Der Hessische Minister für Wissenschaft und Kunst, Udo Corts, ist zum Vorsitzenden des Kuratoriums der Emil von Behring und Wilhelm Conrad Röntgen-Stiftung gewählt worden.

01.12.2006 Hessen Pressemeldung Hessisches Ministerium für Wissenschaft und Kunst

Diesem Gremium, das sich heute in Wiesbaden konstituiert hat, gehören neun Mitglieder an: fünf Vertreter der Hessischen Landesregierung, die Präsidenten der Justus-Liebig-Universität Gießen und der Philipps-Universität Marburg sowie die Dekane der medizinischen Fachbereiche beider Hochschulen. Die mit einem Kapital von 100 Millionen Euro aus dem Privatisierungserlös des Universitätsklinikums Gießen und Marburg ausgestattete Stiftung dient der Förderung der Hochschulmedizin an beiden Standorten. Zum stellvertretenden Kuratoriumsvorsitzenden wurde der Präsident der Marburger Universität, Prof. Dr. Volker Nienhaus, gewählt. Dieses Amt soll in regelmäßigem Turnus zwischen den Präsidenten der Universitäten in Gießen und Marburg wechseln.

Das Kuratorium bestellte auch den Vorstand der Emil von Behring und Wilhelm Conrad Röntgen-Stiftung: Zum Präsidenten wurde Prof. Dr.Joachim-Felix Leonhard, Staatssekretär im Hessischen Ministerium für Wissenschaft und Kunst, bestimmt. Vizepräsidenten sind Prof. Dr. Hans-Dieter Klenk, Direktor des Instituts für Virologie der Universität Marburg, und Prof. Dr. Dr.
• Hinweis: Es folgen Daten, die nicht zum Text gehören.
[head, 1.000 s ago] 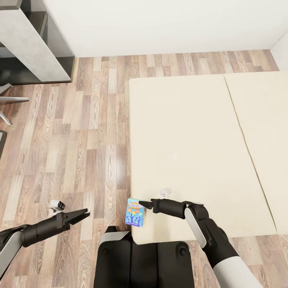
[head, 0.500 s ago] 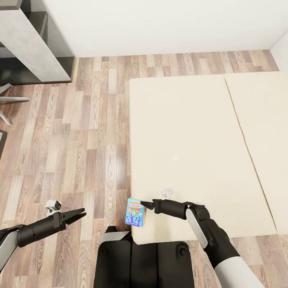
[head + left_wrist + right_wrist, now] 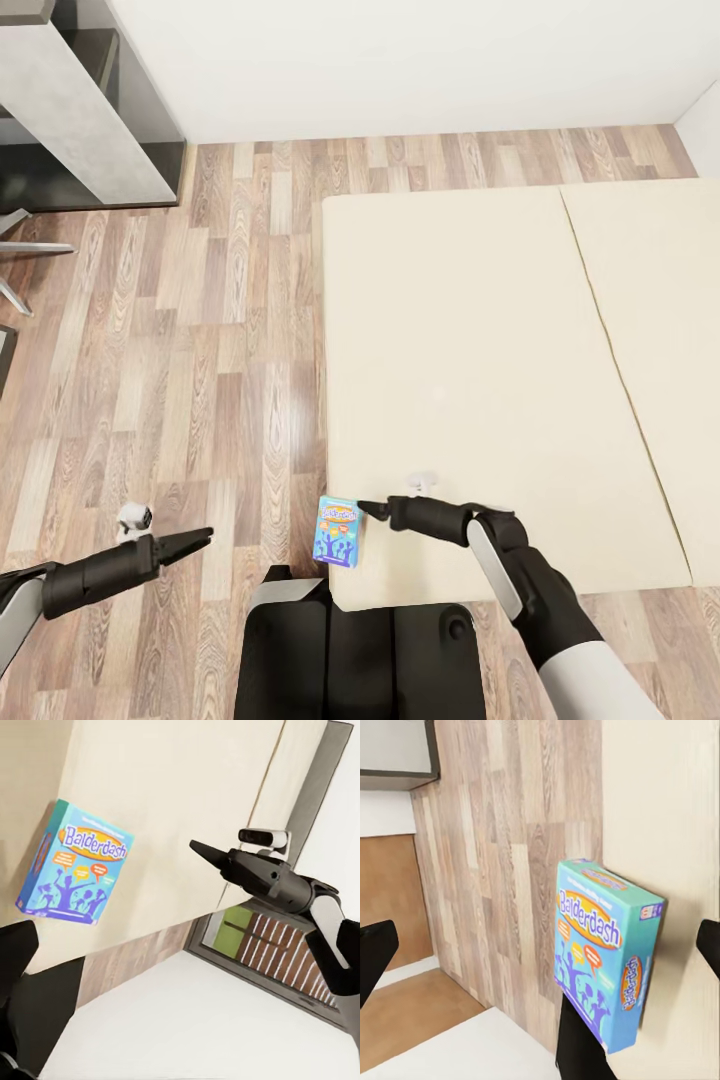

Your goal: Put all the toys in the child's room - the three board games (two on the bed and one on the table), the two jigsaw puzzles on the table, and the tennis ball on the table - inside the toy box on the table in the child's room.

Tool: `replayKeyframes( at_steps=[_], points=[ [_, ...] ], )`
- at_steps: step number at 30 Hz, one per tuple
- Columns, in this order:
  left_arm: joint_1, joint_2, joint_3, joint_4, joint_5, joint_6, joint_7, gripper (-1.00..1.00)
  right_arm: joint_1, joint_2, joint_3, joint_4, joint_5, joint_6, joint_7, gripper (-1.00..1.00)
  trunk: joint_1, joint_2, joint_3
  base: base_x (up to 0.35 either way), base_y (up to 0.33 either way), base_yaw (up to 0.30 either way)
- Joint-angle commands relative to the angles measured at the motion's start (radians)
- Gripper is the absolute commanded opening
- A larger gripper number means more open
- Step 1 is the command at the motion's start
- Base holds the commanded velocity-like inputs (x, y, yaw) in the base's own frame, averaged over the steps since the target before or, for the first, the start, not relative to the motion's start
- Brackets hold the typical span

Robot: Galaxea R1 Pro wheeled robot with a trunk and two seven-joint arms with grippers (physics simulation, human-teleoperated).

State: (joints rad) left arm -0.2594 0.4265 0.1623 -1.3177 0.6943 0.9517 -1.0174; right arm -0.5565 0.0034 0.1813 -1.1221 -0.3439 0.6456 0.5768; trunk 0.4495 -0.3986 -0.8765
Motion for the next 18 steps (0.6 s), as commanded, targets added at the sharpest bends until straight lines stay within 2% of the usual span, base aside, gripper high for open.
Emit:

Friedrich Grimminger, Abteilungsdirektor der Medizinische Klinik V, Interdisziplinäre Onkologie/Pneumologie, der Universität Gießen.

Mit der Konstituierung der Gremien könne die Stiftung nun ihre Arbeit aufnehmen, sagte Minister Corts. Entsprechend den Zusagen der Landesregierung bleibe der Verkaufserlös aus der Privatisierung des Universitätsklinikums dauerhaft für Mittelhessen wirksam. „Der Universitätsmedizin in Gießen und Marburg werden damit neue, hervorragende Perspektiven eröffnet.“ Der Minister fügte hinzu, er freue sich besonders, dass es gelungen sei, mit den Professoren Klenk und Grimminger zwei international renommierte Medizinwissenschaftler für die Arbeit in der Stiftung zu gewinnen.